Gdybym napisał, że chińskie samochody są tanie Chinach, to nie zrobiłbym na nikim wrażenia. Tego się wszyscy spodziewają. Ale jeżeli napiszę, że w Chinach można zamówić najnowszą, 4,6-metrową, elektryczną Toyotę za 55 tys. zł? To kwota, za którą nie da się kupić w Polsce żadnego nowego samochodu (czekam, aż udowodnicie mi w komentarzach, że jest inaczej, bo szukam niedrogiego auta). W Chinach za te pieniądze można wyjechać z salonu 4,6-metrowym SUV-em Toyoty. I to najnowszym, modnym i pełnym nowych technologii. Nawet dla mnie to szokujące.
Spółka joint venture GAC-Toyota ogłosiła właśnie, że można zamawiać jej nowy produkt. Jest to elektryczny SUV o nazwie GAC-Toyota bZ3X. Póki co mowa zamówieniach „w ciemno”, ale depozyt ma zagwarantować pierwszeństwo w odbiorze.
Nowa elektryczna Toyota jest dostępna w trzech wersjach wyposażenia w cenach od 100 tys. do 200 tys. juanów, czyli od ok. 55 do 110 tys. zł. Co prawda oficjalna premiera odbędzie się w marcu przyszłego roku, a tyle to się czeka obecnie w Polsce na Dacię Duster.
Wspomniałem o Dacii, bo wyobrażając sobie nowy elektryczny samochód za 55 tys. zł przychodzi mi do głowy tylko jedno skojarzenie - model Spring. Nowa Toyota to z pewnością jest coś podobnego, równie prostego i małego, prawda? Nic z tych rzeczy. bZ3X to SUV o długości 4600 mm, rozstawie osi 2765 mm i deklarowanej masie własnej 1690 kg.
Bazowa wersja jest napędzana silnikiem elektrycznym wyprodukowanym przez Guangzhou Nidec Auto Drive System Co. Ltd. o maksymalnej mocy 201 KM. Energię dostarcza akumulator litowo-żelazowo-fosforanowy o pojemności 50,03 kWh, co ma wystarczyć do zapewnienia zasięgu 430 km. Sam akumulator waży bardzo niewiele, bo jedynie 377,4 kg.
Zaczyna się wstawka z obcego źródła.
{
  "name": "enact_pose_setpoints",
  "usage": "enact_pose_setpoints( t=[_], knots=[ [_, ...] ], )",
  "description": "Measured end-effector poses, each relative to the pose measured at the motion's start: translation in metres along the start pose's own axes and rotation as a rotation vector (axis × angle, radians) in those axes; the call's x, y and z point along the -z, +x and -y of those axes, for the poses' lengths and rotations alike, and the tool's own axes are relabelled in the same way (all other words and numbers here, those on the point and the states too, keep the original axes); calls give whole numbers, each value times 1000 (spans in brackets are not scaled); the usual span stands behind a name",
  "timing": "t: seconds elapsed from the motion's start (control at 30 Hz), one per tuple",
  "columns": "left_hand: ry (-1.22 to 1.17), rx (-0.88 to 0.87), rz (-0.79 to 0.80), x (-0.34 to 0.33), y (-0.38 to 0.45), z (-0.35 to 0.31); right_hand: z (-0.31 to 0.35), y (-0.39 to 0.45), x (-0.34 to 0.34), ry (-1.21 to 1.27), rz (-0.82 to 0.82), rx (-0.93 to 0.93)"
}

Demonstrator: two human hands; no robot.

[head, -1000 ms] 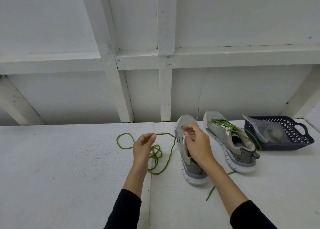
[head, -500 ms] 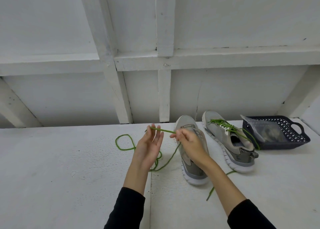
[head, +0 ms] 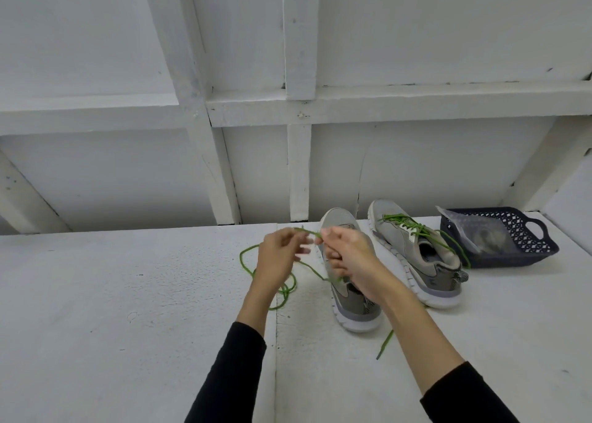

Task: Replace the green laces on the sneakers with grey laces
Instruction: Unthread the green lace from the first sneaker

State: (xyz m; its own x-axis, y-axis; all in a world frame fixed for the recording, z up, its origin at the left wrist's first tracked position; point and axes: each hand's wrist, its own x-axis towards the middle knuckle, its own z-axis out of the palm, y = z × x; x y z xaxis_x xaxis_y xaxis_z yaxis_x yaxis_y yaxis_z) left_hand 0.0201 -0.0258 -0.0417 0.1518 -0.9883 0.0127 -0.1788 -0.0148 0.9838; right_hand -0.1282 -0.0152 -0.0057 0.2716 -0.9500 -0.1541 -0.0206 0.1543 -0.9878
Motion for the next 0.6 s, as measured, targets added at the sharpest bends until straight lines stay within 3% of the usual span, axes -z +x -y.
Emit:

Droższe odmiany będą miały większe akumulatory zdolne do zapewnienia zasięgów na poziomie 520 km i 620 km. To jedynie przypuszczenia, ale tak wynika z zastosowanego przez Toyotę nazewnictwa.
Kochana Toyoto, daj nam ten samochód nawet i za dwa razy więcej. Niech kosztuje tłuste, podwójne 110 tys. zł, bo Europa. Obiecuję, że będę go zamawiał z wyprzedzeniem i stał po niego w kolejce. Podejrzewam, że nie będę jedyny.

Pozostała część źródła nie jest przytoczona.